Although the contest has focused almost exclusively on the economy, a study by the Wesleyan Media Project found that education was mentioned in 13 per cent of political advertising in this campaign, up from about 8 per cent in 2008.

Addressing claims that Mr Romney would cut Pell Grants, Dr West said such statements were “patently false” and were based not on his budget plan but rather on one previously put forward by Paul Ryan, Mr Romney’s vice-presidential running mate, who as chairman of the House of Representatives Budget Committee proposed changes that some analysts said would cut Pell Grants.

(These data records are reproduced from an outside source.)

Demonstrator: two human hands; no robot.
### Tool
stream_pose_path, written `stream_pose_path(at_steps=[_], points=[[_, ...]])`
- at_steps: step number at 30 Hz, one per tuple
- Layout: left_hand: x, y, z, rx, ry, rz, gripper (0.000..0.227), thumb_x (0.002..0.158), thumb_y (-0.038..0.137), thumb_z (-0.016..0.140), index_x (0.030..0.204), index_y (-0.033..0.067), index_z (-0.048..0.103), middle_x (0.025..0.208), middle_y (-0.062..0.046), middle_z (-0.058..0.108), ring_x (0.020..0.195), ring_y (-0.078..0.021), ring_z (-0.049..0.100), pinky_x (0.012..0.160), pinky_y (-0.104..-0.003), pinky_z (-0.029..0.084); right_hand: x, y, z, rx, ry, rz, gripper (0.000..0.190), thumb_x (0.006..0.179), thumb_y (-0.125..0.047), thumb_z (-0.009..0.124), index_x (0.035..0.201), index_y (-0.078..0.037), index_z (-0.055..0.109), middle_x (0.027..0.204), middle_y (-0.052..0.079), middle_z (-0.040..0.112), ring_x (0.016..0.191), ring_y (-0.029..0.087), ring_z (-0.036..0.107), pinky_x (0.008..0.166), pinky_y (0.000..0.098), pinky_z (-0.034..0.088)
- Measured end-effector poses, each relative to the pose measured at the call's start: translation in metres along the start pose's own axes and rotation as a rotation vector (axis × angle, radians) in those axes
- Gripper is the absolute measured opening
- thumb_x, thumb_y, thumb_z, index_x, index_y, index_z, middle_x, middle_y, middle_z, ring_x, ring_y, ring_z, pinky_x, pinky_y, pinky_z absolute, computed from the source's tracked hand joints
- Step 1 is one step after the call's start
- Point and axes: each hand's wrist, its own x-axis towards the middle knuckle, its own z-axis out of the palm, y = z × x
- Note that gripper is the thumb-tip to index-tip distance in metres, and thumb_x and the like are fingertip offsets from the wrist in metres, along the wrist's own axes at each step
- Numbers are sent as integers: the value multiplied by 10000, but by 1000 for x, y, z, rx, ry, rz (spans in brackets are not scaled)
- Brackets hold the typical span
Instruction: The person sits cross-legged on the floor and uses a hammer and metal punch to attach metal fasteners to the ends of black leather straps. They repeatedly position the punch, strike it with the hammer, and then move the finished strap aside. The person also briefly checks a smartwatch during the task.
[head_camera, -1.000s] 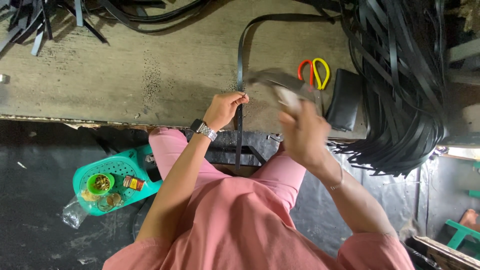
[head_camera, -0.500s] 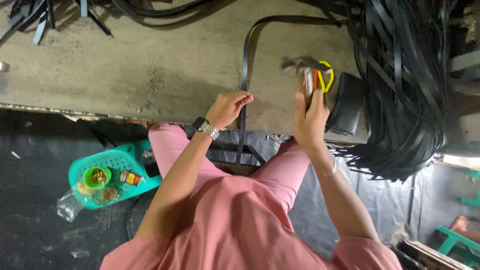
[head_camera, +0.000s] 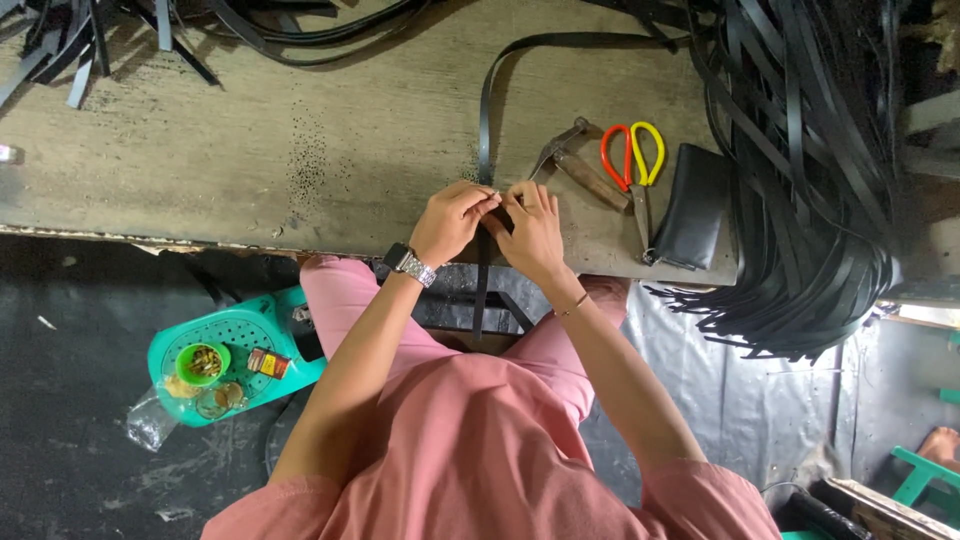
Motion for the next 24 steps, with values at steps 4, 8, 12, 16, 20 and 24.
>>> stream_pose_path(at_steps=[4,8,12,16,20,24], points=[[8,10,-9,-52,19,-201,181,969,215,765,824,109,747,785,-47,764,793,-280,757,696,-337,604,-3,-5,1,-80,-44,40,327,904,-395,768,897,-97,634,975,37,438,906,291,476,730,404,373],[23,13,-20,-384,267,-510,139,1000,177,648,895,125,724,753,-47,746,725,-181,751,666,-279,632,2,-14,-9,-55,-28,50,251,915,-379,751,1033,-175,667,969,-11,386,873,227,427,716,374,334],[20,14,-21,-537,294,-520,137,1011,69,653,949,-37,714,801,-176,741,738,-239,760,701,-354,655,-1,-16,-10,-17,-29,59,270,936,-397,733,1091,-182,679,981,-15,379,876,217,407,738,365,318],[20,21,-22,-308,203,-410,105,991,84,692,960,17,767,796,-140,772,733,-193,774,678,-309,632,-9,-20,-14,-45,-55,89,470,898,-451,739,1282,-197,646,1035,9,376,933,250,411,773,373,321],[19,26,-22,-321,143,-394,109,1005,95,693,984,12,761,817,-136,778,745,-160,761,705,-282,620,-13,-21,-17,-18,-80,121,485,912,-499,715,1297,-205,678,1072,7,392,999,255,417,827,379,328],[19,28,-21,-279,120,-325,95,992,61,700,946,20,772,791,-107,777,726,-152,758,689,-281,618,-16,-16,-12,2,-102,149,507,899,-540,721,1316,-253,682,1091,-1,395,1033,245,400,852,374,322]])
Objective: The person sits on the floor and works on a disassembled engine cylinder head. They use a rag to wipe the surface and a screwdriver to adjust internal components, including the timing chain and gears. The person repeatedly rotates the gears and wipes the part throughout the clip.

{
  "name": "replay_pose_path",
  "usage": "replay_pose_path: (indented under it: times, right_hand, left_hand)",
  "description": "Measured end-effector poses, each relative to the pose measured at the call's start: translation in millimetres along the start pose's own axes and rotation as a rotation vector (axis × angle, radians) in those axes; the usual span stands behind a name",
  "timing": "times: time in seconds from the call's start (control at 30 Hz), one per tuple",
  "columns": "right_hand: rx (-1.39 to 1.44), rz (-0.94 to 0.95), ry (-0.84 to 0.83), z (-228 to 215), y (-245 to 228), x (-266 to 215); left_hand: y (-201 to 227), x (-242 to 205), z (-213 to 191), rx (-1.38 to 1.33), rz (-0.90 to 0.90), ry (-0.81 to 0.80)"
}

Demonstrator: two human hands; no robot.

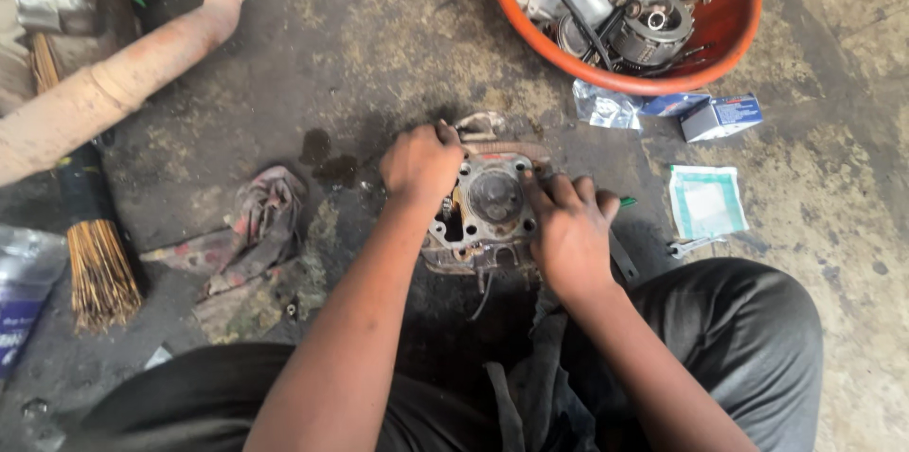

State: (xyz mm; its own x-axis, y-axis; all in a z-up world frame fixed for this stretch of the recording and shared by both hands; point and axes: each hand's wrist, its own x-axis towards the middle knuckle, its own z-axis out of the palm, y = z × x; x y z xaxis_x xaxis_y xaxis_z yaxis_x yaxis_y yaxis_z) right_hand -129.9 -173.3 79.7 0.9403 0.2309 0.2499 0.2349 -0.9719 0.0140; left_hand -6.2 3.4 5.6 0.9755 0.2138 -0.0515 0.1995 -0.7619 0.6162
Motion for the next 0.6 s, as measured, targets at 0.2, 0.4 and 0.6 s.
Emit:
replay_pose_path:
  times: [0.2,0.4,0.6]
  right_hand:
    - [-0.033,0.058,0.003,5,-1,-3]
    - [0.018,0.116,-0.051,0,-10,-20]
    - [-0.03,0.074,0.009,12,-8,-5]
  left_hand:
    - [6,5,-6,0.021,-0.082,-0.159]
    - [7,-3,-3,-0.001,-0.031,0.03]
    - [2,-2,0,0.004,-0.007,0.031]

But as on other topics, Mr Romney’s position appears to have evolved. In May, he criticised the president for increasing Pell Grants and argued that the number of eligible students should be cut. Later, he said that the programme should be continued. And in the second of three televised debates with Mr Obama, he said he would “keep our Pell Grant programme growing”.

“Education will be a priority of his administration,” Dr West said, “and it will be protected as we make efforts to address the nation’s fiscal challenges.”


Other things to do: Election does not occupy the minds of students


US university students are paying less attention to this year’s presidential election campaigns than their predecessors did to the previous two, according to data collated by Minnesota’s Rasmussen College.

Around 10 per cent of college students have taken no interest whatsoever in this year’s election battle. And 34 per cent said that they had paid “not much attention”, the figures show.

In 2008, the last election year, just 3 per cent said they had taken no interest in the campaign, while in 2004 the figure stood at 4 per cent.

At the other end of the spectrum, the percentage saying they were paying the campaign “a lot of attention” fell from 29 per cent in 2008 to 19 per cent this year, while the proportion of those paying “some attention” fell from 82 to 66 per cent.

Economic issues such as jobs topped the list of significant policy areas for students, with 43 per cent saying they were important. Domestic issues including education and health (35 per cent), social issues such as gay rights and abortion (17 per cent) and foreign policy (3 per cent) were deemed less important.